A word-for-word copy of the data, pictures excluded, is what this task asks for.

- PROVIDED DATA
○ ○ ○ ○ ○ ○ ○

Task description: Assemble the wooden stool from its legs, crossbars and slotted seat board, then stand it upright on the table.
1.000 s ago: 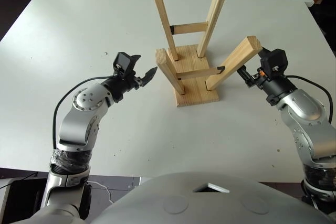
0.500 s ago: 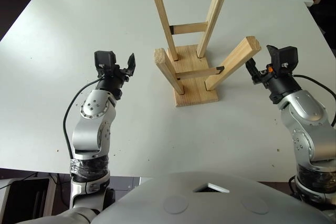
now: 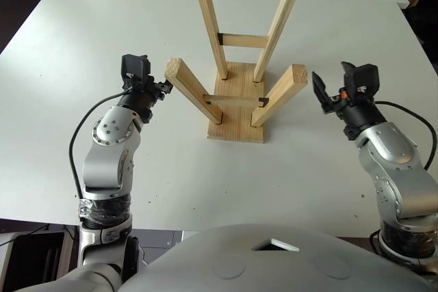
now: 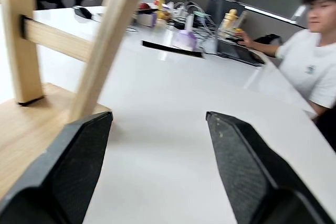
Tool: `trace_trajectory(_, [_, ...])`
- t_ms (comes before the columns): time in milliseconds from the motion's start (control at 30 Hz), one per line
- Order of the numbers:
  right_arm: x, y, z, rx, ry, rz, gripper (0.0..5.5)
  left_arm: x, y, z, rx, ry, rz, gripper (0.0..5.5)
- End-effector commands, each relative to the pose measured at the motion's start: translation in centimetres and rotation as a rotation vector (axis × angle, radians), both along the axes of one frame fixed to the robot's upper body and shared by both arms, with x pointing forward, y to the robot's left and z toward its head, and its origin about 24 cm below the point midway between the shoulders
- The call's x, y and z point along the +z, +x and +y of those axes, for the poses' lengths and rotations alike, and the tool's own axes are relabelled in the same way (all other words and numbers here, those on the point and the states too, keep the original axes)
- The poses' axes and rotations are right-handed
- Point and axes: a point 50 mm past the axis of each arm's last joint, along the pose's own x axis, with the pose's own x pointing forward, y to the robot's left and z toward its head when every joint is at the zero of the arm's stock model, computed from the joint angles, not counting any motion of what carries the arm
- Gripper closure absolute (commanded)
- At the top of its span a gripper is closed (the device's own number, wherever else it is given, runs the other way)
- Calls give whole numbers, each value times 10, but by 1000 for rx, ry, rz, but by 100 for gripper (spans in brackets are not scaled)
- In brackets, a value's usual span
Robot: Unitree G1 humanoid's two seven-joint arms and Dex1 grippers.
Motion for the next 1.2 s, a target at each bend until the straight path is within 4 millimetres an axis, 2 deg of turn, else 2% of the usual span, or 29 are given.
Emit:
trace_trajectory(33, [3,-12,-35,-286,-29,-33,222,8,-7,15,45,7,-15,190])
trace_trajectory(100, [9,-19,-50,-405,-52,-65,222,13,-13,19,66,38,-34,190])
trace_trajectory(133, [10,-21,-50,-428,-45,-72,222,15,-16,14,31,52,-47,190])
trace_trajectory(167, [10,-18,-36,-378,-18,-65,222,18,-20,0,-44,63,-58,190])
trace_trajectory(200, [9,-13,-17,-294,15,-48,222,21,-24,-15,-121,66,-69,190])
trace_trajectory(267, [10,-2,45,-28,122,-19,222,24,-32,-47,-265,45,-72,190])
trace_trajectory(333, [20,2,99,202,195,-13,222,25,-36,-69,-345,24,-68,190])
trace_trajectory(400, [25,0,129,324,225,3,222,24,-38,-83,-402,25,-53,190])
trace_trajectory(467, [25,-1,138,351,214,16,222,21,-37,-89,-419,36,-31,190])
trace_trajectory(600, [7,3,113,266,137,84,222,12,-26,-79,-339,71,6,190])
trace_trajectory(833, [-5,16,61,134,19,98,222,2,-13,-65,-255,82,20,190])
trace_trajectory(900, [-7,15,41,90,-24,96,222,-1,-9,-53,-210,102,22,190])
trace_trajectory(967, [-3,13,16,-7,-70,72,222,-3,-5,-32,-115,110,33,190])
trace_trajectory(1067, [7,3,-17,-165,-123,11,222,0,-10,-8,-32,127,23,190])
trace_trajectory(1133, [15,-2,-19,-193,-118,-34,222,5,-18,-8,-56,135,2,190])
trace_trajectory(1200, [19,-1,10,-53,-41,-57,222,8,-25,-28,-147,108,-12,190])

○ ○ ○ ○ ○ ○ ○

- RESPONSE TO THE TASK
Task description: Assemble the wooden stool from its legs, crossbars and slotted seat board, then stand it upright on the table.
1.000 s ago: 
0.500 s ago: 
now: 
now: 
Tool: `trace_trajectory(_, [_, ...])`
- t_ms (comes before the columns): time in milliseconds from the motion's start (control at 30 Hz), one per line
- Order of the numbers:
  right_arm: x, y, z, rx, ry, rz, gripper (0.0..5.5)
  left_arm: x, y, z, rx, ry, rz, gripper (0.0..5.5)
- End-effector commands, each relative to the pose measured at the motion's start: translation in centimetres and rotation as a rotation vector (axis × angle, radians), both along the axes of one frame fixed to the robot's upper body and shared by both arms, with x pointing forward, y to the robot's left and z toward its head, and its origin about 24 cm below the point midway between the shoulders
- The call's x, y and z point along the +z, +x and +y of those axes, for the poses' lengths and rotations alike, and the tool's own axes are relabelled in the same way (all other words and numbers here, those on the point and the states too, keep the original axes)
- The poses' axes and rotations are right-handed
- Point and axes: a point 50 mm past the axis of each arm's last joint, along the pose's own x axis, with the pose's own x pointing forward, y to the robot's left and z toward its head when every joint is at the zero of the arm's stock model, computed from the joint angles, not counting any motion of what carries the arm
- Gripper closure absolute (commanded)
- At the top of its span a gripper is closed (the device's own number, wherever else it is given, runs the other way)
- Calls give whole numbers, each value times 10, but by 1000 for rx, ry, rz, but by 100 for gripper (spans in brackets are not scaled)
- In brackets, a value's usual span
Robot: Unitree G1 humanoid's two seven-joint arms and Dex1 grippers.
Motion for the next 1.2 s, a target at each bend until the straight path is within 4 millimetres an axis, 2 deg of turn, else 2% of the usual span, or 29 are given.
Emit:
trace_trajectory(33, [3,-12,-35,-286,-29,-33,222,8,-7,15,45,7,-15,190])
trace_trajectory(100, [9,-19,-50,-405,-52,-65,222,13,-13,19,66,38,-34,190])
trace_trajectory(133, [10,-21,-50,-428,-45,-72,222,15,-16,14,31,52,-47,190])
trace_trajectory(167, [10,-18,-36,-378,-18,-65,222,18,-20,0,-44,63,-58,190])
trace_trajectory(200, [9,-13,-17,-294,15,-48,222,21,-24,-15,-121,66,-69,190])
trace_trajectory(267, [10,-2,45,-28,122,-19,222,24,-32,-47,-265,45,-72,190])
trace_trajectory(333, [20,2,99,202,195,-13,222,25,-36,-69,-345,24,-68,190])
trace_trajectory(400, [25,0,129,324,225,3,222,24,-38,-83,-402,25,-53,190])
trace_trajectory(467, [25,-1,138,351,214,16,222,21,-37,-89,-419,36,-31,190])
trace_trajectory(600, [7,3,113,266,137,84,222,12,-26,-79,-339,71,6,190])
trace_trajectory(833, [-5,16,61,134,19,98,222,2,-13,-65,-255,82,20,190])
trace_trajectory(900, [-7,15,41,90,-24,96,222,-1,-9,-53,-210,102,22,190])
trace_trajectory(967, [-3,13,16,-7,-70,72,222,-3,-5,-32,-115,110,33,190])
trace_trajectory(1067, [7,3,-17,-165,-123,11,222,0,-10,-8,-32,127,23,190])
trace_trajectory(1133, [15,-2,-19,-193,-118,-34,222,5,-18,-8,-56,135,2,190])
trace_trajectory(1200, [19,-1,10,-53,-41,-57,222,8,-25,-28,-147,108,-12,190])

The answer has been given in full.